El proyecto "Second Life" reutiliza baterías del Nissan LEAF para garantizar el suministro eléctrico en una de las ciudades más vulnerables del sistema energético español

Melilla se ha convertido en uno de los ejemplos más destacados de economía circular aplicada a la movilidad eléctrica gracias al proyecto Second Life, impulsado por Nissan en colaboración con Endesa y la empresa tecnológica italiana Loccioni. La iniciativa busca dar una segunda oportunidad a las baterías de vehículos eléctricos que ya han finalizado su vida útil en carretera, pero que todavía conservan capacidad suficiente para otros usos.

La instalación, operativa desde hace varios años en la ciudad autónoma, combina 48 baterías reutilizadas del Nissan LEAF con otras 30 nuevas, alcanzando un total de 78 unidades destinadas al almacenamiento energético. El objetivo es proporcionar un sistema de respaldo capaz de evitar interrupciones en el suministro eléctrico.

Melilla fue elegida para albergar este proyecto debido a una característica singular: su sistema eléctrico está completamente aislado de la red peninsular y depende exclusivamente de una central térmica gestionada por Endesa.

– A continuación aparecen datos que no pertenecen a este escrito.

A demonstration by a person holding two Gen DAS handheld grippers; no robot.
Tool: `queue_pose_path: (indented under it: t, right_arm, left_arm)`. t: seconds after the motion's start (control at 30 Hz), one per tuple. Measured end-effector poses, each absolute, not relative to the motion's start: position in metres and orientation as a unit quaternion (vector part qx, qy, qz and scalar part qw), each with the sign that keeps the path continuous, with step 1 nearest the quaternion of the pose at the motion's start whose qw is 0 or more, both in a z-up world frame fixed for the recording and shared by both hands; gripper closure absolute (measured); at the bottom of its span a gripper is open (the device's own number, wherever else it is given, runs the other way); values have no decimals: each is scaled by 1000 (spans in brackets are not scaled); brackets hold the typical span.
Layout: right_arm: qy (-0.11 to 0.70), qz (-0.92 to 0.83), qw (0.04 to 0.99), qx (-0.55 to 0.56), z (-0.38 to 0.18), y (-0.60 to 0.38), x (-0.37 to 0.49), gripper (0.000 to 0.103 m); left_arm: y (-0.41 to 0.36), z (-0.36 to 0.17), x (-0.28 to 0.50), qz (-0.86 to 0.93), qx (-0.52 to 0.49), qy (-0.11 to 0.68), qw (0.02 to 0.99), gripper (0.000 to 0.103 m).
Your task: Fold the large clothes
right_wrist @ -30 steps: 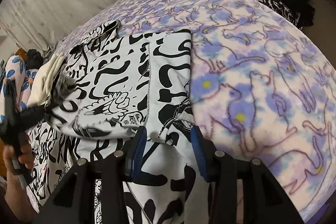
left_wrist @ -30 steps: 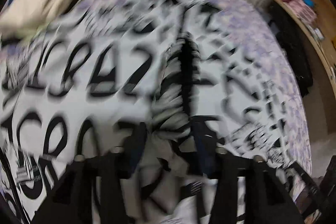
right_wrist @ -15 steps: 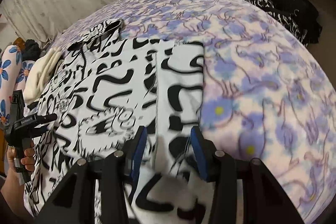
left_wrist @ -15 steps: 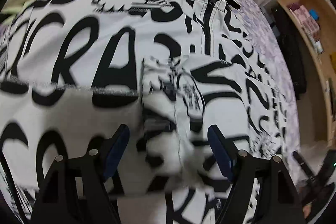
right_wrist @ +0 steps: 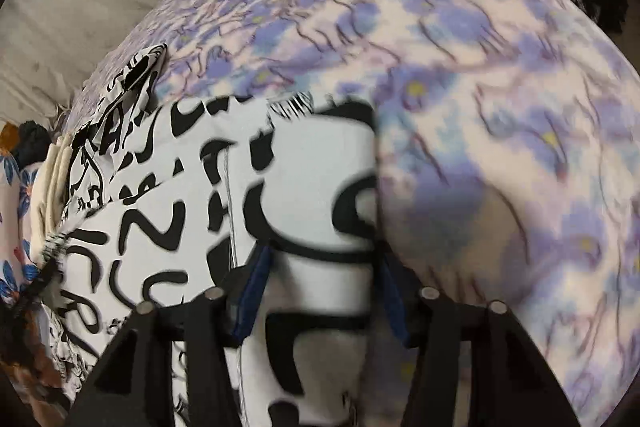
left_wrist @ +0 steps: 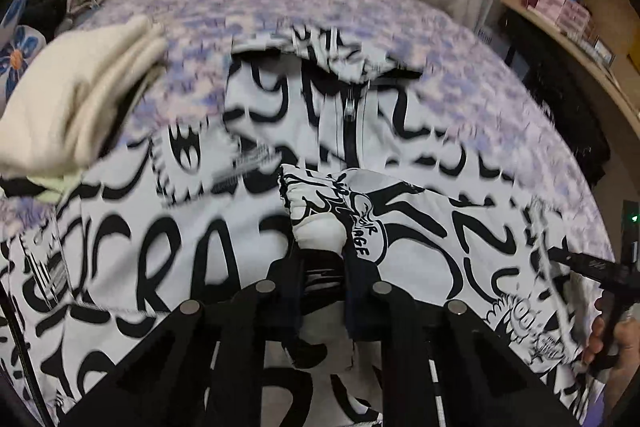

Esta circunstancia convierte a la ciudad en un entorno ideal para probar soluciones de almacenamiento energético y respuesta ante emergencias.

El sistema desarrollado por Nissan cuenta con una potencia de 4 megavatios (MW) y una capacidad de almacenamiento de hasta 1,7 megavatios hora (MWh). En caso de fallo de la central térmica, las baterías pueden suministrar electricidad durante aproximadamente 15 minutos, tiempo suficiente para reactivar la planta y evitar un apagón prolongado.

Uno de los aspectos más innovadores del proyecto es que las baterías se reutilizan prácticamente tal y como estaban instaladas en los vehículos. Este procedimiento reduce costes y simplifica el proceso de reutilización, evitando complejos trabajos de desmontaje.

La iniciativa forma parte de la estrategia de las "4R" de Nissan: reutilizar, refabricar, revender y reciclar. Según la compañía, una batería que ya no ofrece el rendimiento necesario para un automóvil todavía puede desempeñar un papel fundamental en aplicaciones estacionarias donde las exigencias son menores.

Nissan considera que la experiencia de Melilla representa un modelo replicable en otros lugares del mundo. De hecho, la compañía ya ha desarrollado proyectos similares en infraestructuras como el aeropuerto de Fiumicino, en Roma, y en diversas instalaciones industriales de Japón.

Con millones de vehículos eléctricos circulando actualmente por las carreteras, la reutilización de baterías se perfila como una de las grandes oportunidades para mejorar la sostenibilidad del sector energético y reducir el impacto ambiental de la transición hacia una movilidad más limpia.